Supermarket checkouts and promotional displays are loaded with obesity-fuelling sweets and sugary drinks aimed at enticing young children who are shopping with their parents, new research has revealed.
High-sugar or calorie products – set to be included on a government blacklist – account for 70 per cent of food and drink in these high-visibility areas at five leading supermarkets’ stores, according to the Obesity Health Alliance (OHA).
Less than 1 per cent of food or drink in these high-visibility areas were fruit or vegetable products.
The findings suggest major retailers have not acted to change the use of unhealthy promotions, despite the government pledging a crackdown in the next round of its Child Obesity Strategy.
Caroline Cerny, who leads the Obesity Health Alliance, a coalition of more than 40 charities, said: “We know that where products are located in shops influences how likely we are to purchase them.
“Sugary treats prominently displayed at checkouts or store entrances will be highly tempting to anyone, but especially children who will then likely pester their parents to buy them.”
The UK is currently grappling with an obesity epidemic that is affecting children at increasingly young ages, and contributing to the soaring cost of conditions like type 2 diabetes, as well as cancer and heart disease.
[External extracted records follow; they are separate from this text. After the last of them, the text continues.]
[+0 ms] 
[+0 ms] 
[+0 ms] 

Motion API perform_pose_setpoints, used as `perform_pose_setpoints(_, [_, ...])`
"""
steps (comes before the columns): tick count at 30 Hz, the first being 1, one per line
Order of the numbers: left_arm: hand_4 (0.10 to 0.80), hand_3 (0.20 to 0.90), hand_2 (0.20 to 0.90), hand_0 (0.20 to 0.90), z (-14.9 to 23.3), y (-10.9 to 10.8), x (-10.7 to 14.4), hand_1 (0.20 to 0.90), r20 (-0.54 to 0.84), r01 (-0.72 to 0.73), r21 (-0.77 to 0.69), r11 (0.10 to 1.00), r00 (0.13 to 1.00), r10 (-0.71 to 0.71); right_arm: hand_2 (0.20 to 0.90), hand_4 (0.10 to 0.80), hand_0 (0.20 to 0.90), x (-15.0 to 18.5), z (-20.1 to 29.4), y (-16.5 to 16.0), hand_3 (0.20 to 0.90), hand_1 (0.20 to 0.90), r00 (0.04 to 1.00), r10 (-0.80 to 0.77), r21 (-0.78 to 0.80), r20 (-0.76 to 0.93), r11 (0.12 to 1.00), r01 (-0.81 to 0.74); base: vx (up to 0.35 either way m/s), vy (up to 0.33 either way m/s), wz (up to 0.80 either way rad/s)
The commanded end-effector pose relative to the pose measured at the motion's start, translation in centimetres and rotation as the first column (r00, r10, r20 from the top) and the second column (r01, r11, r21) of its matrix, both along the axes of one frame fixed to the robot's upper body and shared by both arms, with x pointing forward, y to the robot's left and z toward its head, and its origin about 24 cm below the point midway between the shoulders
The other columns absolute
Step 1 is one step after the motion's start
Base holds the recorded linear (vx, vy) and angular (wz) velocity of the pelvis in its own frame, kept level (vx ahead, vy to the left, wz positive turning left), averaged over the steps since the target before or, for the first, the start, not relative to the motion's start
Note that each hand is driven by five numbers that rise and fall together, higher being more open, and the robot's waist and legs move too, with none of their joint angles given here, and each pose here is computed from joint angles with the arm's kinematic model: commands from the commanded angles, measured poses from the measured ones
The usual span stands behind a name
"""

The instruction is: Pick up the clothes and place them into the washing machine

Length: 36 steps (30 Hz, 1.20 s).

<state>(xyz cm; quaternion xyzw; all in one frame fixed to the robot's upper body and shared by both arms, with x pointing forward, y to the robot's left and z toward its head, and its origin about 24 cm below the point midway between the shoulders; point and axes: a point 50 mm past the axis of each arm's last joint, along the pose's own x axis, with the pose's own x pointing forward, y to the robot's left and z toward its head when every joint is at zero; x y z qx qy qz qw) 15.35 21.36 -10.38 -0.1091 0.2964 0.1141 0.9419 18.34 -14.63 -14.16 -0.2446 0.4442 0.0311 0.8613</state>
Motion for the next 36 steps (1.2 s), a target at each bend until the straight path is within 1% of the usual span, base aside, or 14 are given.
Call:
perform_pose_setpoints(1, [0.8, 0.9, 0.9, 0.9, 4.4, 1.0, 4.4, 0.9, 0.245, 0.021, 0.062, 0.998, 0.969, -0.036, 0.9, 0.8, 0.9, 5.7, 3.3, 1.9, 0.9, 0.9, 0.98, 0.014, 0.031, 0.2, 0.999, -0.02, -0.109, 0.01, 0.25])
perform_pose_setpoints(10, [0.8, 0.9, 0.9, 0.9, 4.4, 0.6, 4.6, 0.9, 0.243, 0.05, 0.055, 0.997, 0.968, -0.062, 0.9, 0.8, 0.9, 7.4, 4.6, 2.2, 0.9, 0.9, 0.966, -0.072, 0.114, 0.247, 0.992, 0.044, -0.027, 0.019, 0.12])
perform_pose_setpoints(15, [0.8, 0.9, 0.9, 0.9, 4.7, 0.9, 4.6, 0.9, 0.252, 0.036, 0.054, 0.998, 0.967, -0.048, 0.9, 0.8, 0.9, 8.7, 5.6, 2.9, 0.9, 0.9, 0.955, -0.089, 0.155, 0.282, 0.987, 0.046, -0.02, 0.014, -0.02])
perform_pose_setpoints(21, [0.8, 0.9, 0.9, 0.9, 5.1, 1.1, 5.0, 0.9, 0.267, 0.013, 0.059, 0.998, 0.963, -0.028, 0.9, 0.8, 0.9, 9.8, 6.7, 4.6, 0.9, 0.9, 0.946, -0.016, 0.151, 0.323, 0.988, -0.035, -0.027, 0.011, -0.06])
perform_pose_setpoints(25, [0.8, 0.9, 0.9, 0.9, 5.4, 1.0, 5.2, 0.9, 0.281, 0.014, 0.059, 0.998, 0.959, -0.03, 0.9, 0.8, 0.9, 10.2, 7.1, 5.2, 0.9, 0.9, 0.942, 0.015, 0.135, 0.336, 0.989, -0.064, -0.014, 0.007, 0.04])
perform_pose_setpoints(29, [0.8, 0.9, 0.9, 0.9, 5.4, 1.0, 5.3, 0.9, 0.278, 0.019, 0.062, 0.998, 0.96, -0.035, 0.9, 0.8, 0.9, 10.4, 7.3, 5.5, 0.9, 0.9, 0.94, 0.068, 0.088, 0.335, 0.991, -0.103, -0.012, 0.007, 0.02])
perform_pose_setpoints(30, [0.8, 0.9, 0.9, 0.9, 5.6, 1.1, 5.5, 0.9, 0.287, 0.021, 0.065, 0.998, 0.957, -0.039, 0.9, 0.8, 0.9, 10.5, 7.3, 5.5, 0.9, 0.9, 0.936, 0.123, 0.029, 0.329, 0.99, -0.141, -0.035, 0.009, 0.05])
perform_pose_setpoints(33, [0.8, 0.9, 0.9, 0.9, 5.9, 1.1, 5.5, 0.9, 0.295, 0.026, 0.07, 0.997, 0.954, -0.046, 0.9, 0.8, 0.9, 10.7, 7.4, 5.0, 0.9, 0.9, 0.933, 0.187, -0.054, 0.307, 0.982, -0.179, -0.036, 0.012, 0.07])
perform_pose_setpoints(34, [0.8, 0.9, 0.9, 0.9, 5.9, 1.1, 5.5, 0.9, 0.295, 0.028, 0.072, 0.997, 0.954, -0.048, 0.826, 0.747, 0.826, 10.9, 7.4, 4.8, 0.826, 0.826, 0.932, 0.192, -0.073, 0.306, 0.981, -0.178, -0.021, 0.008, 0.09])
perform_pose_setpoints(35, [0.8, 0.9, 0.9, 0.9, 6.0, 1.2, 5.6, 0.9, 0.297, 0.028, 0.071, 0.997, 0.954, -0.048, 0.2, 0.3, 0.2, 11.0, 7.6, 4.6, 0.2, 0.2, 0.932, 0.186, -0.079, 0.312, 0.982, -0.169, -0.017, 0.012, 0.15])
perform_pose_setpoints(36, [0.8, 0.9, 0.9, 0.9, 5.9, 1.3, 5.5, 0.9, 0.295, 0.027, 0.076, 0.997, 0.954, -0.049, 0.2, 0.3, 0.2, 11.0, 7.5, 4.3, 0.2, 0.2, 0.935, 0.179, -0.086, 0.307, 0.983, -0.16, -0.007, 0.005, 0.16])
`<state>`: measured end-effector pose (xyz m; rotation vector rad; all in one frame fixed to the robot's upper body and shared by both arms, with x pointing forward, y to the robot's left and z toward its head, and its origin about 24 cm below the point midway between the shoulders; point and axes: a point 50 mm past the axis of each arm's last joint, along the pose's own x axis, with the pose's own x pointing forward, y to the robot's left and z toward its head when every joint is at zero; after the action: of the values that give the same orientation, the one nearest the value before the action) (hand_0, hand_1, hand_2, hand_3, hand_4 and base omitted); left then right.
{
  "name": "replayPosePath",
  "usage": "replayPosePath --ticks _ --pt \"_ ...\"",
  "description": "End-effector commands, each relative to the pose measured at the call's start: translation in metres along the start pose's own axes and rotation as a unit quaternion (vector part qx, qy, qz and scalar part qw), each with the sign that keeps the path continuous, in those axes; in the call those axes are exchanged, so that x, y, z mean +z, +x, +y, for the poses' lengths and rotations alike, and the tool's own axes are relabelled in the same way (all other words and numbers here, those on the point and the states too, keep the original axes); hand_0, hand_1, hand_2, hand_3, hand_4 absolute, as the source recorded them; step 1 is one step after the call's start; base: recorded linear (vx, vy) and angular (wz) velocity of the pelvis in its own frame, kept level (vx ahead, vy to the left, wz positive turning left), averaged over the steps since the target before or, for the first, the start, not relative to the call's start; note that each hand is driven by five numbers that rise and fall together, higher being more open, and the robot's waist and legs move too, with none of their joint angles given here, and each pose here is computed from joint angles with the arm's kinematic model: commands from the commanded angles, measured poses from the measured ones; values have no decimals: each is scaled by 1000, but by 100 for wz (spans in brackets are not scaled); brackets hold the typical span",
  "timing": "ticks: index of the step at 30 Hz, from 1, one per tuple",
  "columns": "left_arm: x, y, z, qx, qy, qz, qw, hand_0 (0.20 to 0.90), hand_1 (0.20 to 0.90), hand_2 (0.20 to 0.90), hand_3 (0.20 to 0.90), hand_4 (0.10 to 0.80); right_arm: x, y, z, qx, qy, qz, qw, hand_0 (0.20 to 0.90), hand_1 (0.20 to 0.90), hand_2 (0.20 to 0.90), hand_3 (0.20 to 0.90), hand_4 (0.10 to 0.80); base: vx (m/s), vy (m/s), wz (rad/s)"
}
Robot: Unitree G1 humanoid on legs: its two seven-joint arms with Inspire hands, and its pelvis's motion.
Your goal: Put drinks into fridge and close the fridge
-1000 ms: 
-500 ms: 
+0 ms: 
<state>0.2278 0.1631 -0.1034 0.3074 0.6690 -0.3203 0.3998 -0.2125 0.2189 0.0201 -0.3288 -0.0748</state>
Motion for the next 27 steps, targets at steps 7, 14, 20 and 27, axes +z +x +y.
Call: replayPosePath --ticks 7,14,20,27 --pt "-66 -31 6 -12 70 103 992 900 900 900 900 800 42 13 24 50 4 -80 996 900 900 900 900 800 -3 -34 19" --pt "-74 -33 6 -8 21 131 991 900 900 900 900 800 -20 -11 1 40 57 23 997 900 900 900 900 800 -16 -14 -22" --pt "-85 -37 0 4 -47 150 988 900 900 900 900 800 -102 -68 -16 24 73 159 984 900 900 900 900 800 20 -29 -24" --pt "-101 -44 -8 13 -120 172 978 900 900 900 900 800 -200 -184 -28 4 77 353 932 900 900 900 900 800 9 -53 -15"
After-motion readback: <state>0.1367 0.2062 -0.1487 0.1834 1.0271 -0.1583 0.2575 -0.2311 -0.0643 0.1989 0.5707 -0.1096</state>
More than a third of children leaving primary school at age 11 are overweight or obese, according to the latest figures.
In response, the government introduced its “sugar tax” on soft drinks, which took effect in April this year, and is consulting on a second round of plans that will look at takeaways located near schools and promotional deals.
In August, the OHA visited five supermarkets – Asda, Aldi, Morrisons, Sainsbury’s and Tesco – to assess products at store entrances, checkout areas and aisle ends.
It found 43 per cent of products are included on a Public Health England’s draft proposal for its sugar reduction programme, while 27 per cent fell foul of calorie reduction guidelines.
“These powerful promotions tempt shoppers to make unhealthy last-minute decisions,” said Bryony Sinclair, senior policy manager at the World Cancer Research Fund, who called the deals “unacceptable”.
“Many of these food and drinks contain more sugar than the daily recommended amount for a young child. Eating too much sugar can lead to weight gain, and being overweight or obese increases the risk of 12 different types of cancer.”